Sixty-one patients with various CNS neuroimmunological diseases were recruited, including 34 with MS and 19 with NMOSD. All had received at least three doses of the SARS-CoV-2 mRNA vaccine. Patients on anti-CD20/sphingosine-1-phosphate-receptor modulators (S1PRM) showed significantly reduced NAbs levels in both post-V4 and post-COVID-19 infection scenarios, compared to patients on other immunotherapies. No significant differences between baseline and post-COVID-19 infection concentrations of IL-6 and TNF were observed. Within RRMS and NMOSD patients, NfL and GFAP levels remained similar between baseline and post-COVID-19 infection.
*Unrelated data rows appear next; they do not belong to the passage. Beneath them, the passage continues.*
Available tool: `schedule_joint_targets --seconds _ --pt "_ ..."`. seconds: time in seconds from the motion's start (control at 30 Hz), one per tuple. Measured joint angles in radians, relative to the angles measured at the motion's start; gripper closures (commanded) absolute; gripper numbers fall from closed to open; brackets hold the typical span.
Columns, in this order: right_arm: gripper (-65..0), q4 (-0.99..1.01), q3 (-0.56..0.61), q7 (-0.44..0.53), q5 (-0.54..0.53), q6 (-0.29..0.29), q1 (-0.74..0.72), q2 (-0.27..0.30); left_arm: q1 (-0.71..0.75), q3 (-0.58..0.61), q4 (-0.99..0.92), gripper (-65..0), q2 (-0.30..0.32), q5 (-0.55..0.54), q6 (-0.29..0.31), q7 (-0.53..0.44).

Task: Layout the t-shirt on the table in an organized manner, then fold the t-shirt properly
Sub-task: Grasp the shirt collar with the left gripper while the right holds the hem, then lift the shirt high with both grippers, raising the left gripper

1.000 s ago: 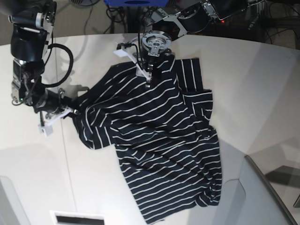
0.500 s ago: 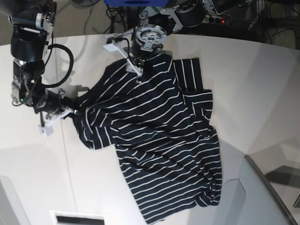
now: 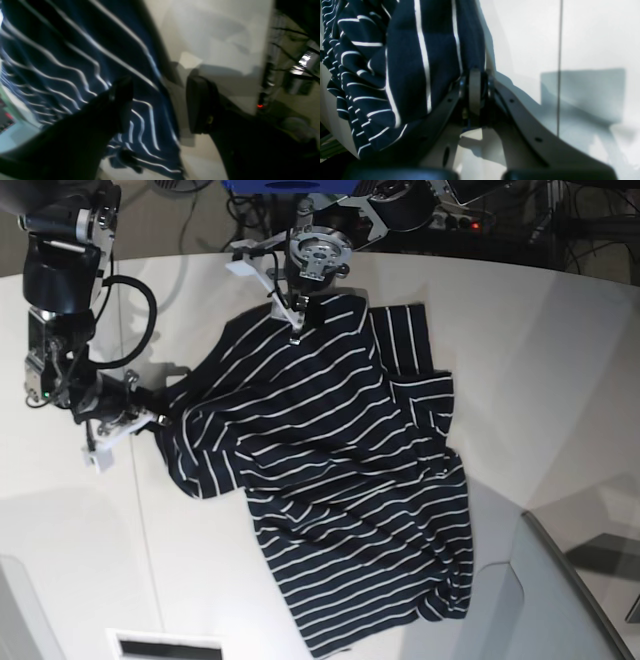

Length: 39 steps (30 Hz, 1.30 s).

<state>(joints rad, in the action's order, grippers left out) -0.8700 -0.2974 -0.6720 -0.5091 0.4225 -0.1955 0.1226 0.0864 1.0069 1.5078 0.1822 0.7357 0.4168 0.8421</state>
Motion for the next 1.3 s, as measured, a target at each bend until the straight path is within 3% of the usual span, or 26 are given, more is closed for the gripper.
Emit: schedule_joint_targets --seconds 0.2,0.4,0.47,0.57,0.6,0.83,0.97,1.1,1.2,1.3 --pt "-0.2 0.0 0.0 0.0 0.0 -0.003 0.0 0.0 -0.017 -0.004 -0.051 -32.6 -0.013 0.024 -0.096 -0.035" --pt "-0.2 0.0 0.0 0.0 -0.001 -0.002 0.0 0.0 -0.037 -0.004 -0.061 -31.8 -0.01 0.017 -0.096 -0.043" --pt "-0.2 0.0 0.0 0.0 0.0 -0.003 0.0 0.0 -0.039 -0.004 -0.073 -24.5 -0.011 0.019 -0.097 -0.046" --pt "-0.2 0.0 0.0 0.0 0.0 -0.003 0.0 0.0 -0.039 -0.002 -0.106 -1.2 -0.016 0.02 -0.103 -0.05" --pt "-0.2 0.0 0.0 0.0 0.0 -0.003 0.0 0.0 -0.038 -0.002 -0.115 0.0 -0.017 0.024 -0.104 -0.051" --pt "-0.2 0.0 0.0 0.0 0.0 -0.002 0.0 0.0 -0.04 -0.003 -0.116 0.0 -0.018 0.025 -0.11 -0.053" --pt "-0.2 -0.001 0.0 -0.002 0.0 -0.002 0.001 0.0 -0.031 -0.038 -0.026 0.0 0.023 -0.027 -0.069 -0.046" --pt "-0.2 -0.047 0.001 -0.067 0.012 -0.007 0.006 -0.005 -0.023 -0.12 0.078 0.0 0.06 -0.028 -0.061 -0.038" --pt "-0.2 -0.152 0.002 -0.12 0.036 -0.023 0.042 -0.014 -0.035 -0.187 0.143 0.0 0.062 -0.026 0.005 -0.039" --pt "-0.2 -0.291 0.002 -0.173 0.035 -0.02 0.075 -0.029 -0.028 -0.229 0.192 0.0 0.062 -0.023 0.012 -0.039"
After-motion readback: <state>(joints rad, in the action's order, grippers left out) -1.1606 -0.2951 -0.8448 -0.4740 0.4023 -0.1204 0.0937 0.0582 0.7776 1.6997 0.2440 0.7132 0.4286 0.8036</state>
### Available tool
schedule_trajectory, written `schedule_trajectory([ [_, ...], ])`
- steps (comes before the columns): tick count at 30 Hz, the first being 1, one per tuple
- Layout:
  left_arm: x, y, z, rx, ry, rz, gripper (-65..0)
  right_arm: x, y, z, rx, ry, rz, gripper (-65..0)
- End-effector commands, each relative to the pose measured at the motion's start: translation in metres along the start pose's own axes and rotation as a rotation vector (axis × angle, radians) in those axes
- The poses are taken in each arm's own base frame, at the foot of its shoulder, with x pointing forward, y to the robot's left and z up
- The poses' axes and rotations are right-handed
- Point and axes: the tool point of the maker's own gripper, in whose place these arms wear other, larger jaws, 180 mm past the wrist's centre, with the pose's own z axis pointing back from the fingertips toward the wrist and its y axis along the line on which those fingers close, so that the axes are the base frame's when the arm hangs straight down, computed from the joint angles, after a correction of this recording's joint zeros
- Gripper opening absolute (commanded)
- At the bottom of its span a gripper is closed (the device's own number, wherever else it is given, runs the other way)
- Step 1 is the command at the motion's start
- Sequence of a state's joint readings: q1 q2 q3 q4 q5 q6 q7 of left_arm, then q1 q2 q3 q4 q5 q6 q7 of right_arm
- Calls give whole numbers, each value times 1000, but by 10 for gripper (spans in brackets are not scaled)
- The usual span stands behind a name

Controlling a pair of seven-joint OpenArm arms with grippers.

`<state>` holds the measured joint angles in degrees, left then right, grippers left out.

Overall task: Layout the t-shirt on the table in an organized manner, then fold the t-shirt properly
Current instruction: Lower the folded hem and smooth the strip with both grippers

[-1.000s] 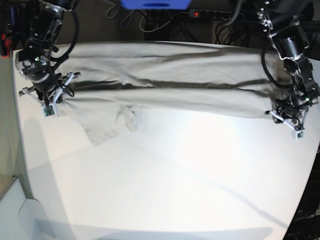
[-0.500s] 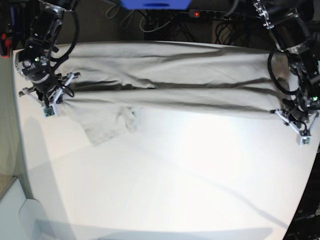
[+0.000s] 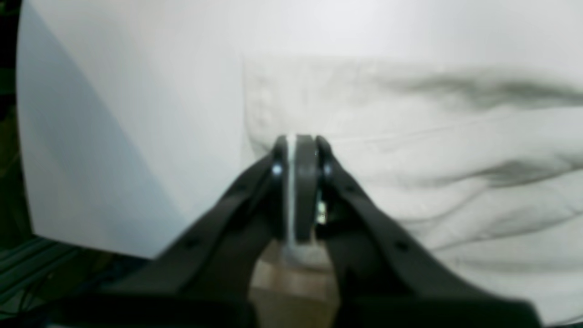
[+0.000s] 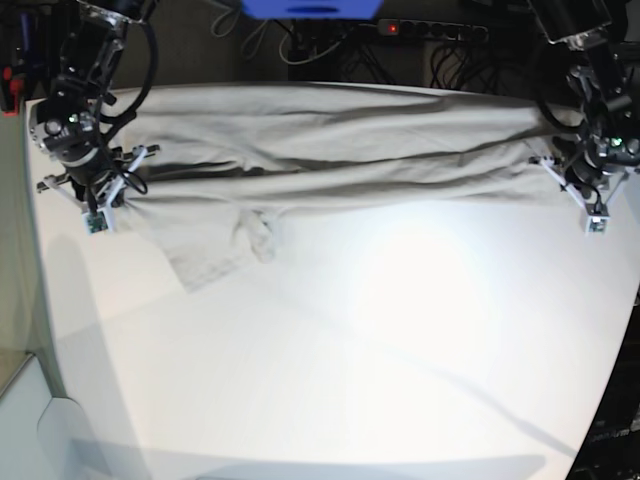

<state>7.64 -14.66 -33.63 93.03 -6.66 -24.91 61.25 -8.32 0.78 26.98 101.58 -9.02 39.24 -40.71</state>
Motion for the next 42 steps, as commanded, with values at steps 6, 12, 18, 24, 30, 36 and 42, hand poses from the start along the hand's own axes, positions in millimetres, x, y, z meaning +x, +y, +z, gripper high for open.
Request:
schedule_trajectory([
  [6,-8,7,-13,-3,-4,18,-645,9,-4,3,-5,-35,16,-650],
  [12,-18,7,-24,-14,1,38,-644,7,-3,4,-3,-30,16,-608],
  [18,-19,6,-26,-17,5,37,-644,3,-4,10,-14,-26,29,-598],
  [24,-17,7,-27,-17,5,42,-644,17,-10,30,-57,-72,66,-650],
  [30,-14,8,-26,-16,-14,41,-644,13,-9,36,-59,-67,75,-650],
  [36,-15,7,-27,-17,-14,41,-644,18,-7,33,-52,-76,76,-620],
  [42,-13,7,-26,-18,-17,43,-644,18,-7,21,-36,-70,54,-385],
])
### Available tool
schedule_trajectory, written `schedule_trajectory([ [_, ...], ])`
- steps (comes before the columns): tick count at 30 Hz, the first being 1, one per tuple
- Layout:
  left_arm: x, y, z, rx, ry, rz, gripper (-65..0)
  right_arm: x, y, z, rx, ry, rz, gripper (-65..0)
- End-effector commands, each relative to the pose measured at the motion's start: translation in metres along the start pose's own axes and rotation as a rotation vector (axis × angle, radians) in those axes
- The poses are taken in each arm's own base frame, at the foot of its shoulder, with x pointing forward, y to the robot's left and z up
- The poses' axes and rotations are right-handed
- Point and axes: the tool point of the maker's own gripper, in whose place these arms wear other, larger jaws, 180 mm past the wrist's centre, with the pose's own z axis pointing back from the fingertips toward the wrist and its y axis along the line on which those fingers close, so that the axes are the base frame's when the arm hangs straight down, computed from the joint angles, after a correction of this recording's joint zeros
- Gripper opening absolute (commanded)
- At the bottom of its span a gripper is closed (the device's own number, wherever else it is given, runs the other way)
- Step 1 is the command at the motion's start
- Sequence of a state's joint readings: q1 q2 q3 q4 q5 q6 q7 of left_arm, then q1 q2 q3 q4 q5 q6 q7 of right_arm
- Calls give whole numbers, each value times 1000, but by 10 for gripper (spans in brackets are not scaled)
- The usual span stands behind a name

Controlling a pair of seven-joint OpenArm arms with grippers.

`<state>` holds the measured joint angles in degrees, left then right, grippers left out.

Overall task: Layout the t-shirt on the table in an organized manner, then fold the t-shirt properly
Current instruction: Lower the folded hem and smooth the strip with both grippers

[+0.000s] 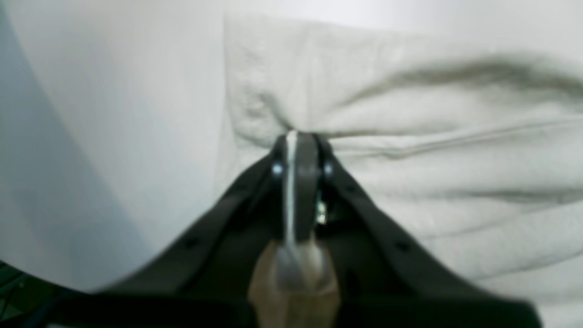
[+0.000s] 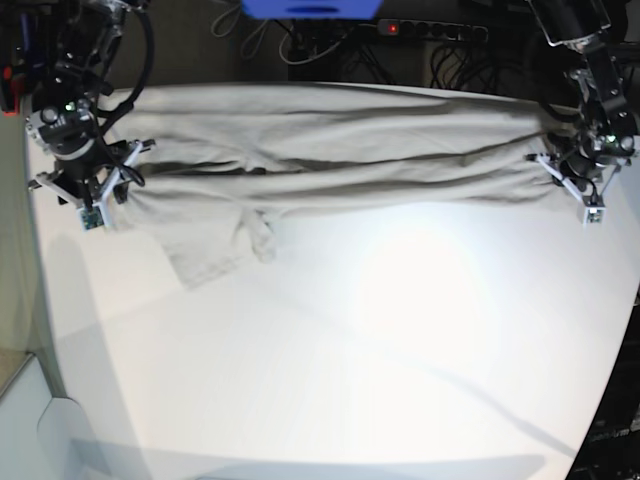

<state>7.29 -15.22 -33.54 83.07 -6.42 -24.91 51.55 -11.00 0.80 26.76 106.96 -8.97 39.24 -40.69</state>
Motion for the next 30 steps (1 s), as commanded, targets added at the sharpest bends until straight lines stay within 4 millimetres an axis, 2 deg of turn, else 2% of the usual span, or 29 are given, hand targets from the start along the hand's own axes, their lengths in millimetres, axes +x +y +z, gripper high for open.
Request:
schedule_trajectory([
  [1,4,7,2,17,0,-10,-644,9,-3,0,2,-33,12,-372],
  [13,4,7,2,18,1,-11,-644,-13,-5,-33,54,48,-25,-377],
  [16,4,7,2,18,1,-11,-644,-13,-5,-34,56,46,-26,-471],
  [19,4,7,2,18,-1,-11,-644,-13,-6,-34,54,47,-24,-640],
  [24,4,6,2,17,-1,-10,-644,-9,-9,-28,39,35,-14,-648],
  [30,4,6,2,17,1,-10,-644,1,-9,-3,-2,-11,18,-649],
])
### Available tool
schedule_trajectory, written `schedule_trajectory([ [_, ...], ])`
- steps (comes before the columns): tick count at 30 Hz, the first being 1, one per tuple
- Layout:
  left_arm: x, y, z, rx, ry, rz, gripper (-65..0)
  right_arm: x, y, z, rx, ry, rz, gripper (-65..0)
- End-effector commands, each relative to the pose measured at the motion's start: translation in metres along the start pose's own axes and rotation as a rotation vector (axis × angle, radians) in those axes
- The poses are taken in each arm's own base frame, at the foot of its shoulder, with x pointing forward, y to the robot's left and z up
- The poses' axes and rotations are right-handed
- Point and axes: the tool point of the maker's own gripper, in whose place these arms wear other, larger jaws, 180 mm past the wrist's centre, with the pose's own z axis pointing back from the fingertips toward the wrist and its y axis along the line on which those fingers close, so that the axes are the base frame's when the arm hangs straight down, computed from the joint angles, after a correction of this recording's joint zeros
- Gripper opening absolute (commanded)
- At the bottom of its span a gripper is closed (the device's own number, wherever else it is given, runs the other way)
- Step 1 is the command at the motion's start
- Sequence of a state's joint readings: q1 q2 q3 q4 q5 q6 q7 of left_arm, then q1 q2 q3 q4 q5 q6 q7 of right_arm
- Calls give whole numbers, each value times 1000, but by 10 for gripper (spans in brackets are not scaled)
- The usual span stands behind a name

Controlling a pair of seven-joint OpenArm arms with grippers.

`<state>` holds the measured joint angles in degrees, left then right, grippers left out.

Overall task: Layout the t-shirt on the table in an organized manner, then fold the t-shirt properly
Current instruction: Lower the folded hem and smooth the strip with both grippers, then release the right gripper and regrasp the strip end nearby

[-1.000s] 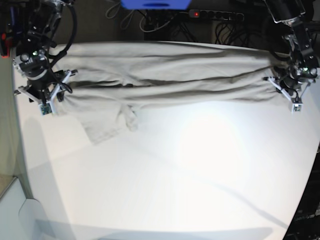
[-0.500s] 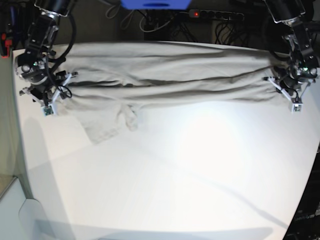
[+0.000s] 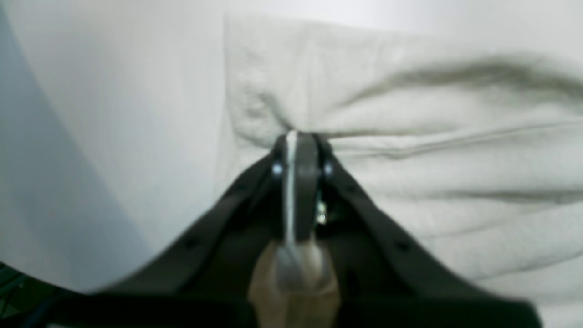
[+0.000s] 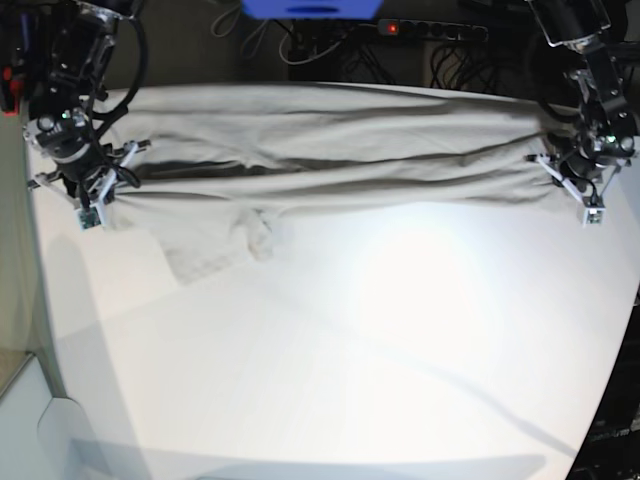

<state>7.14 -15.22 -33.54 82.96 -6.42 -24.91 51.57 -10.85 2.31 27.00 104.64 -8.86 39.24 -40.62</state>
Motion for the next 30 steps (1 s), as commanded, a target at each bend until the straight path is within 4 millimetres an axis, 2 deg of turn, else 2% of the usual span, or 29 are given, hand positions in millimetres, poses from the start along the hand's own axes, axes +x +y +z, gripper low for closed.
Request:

Anti-CD20/S1PRM treatments are associated with persistently diminished humoral responses post-V4/infection. Patients with CNS neuroimmunological diseases do not show biomarker evidence of intermediate-term pro-inflammatory states and neural injury after COVID-19 infection.
免疫抑制治疗可减弱严重急性呼吸综合征冠状病毒2(SARS-CoV-2)疫苗诱导的免疫反应。此外,SARS-CoV-2具有神经侵袭潜力,感染后可能诱导持续的促炎环境。
研究额外的疫苗剂量和/或突破性新冠病毒感染是否能克服疫苗接种后体液反应减弱的情况,以及新冠病毒感染在中枢神经系统(CNS)神经免疫疾病患者中期是否会导致伴有神经轴突/神经胶质损伤的促炎状态。
在新加坡国立神经科学研究所进行的一项前瞻性观察研究。
在患有中枢神经系统神经免疫疾病的患者中,于其接种第四剂SARS-CoV-2 mRNA疫苗(V4)后、或在先前接种三剂SARS-CoV-2 mRNA疫苗后发生突破性新冠病毒感染后、或两者兼有的情况下,测量SARS-CoV-2中和抗体(NAbs)的血清水平。与个体内的基线水平相比,在新冠病毒感染后和V4后评估促炎细胞因子白细胞介素-6(IL-6)和肿瘤坏死因子(TNF)的血清水平。在复发缓解型多发性硬化症(RRMS)和视神经脊髓炎谱系障碍(NMOSD)患者中,分别在基线和新冠病毒感染后测量血清神经丝轻链(NfL)和胶质纤维酸性蛋白(GFAP),它们分别是神经轴突和星形胶质细胞损伤的生物标志物。
招募了61例患有各种中枢神经系统神经免疫疾病的患者,包括34例多发性硬化症患者和19例视神经脊髓炎谱系障碍患者。所有患者均接受了至少三剂SARS-CoV-2 mRNA疫苗。与接受其他免疫疗法的患者相比,接受抗CD20/鞘氨醇-1-磷酸受体调节剂(S1PRM)治疗的患者在V4后和新冠病毒感染后的NAbs水平均显著降低。未观察到IL-6和TNF在基线和新冠病毒感染后的浓度有显著差异。在RRMS和NMOSD患者中,NfL和GFAP水平在基线和新冠病毒感染后保持相似。
抗CD20/S1PRM治疗与V4后/感染后持续减弱的体液反应相关。中枢神经系统神经免疫疾病患者在新冠病毒感染后未显示中期促炎状态和神经损伤的生物标志物证据。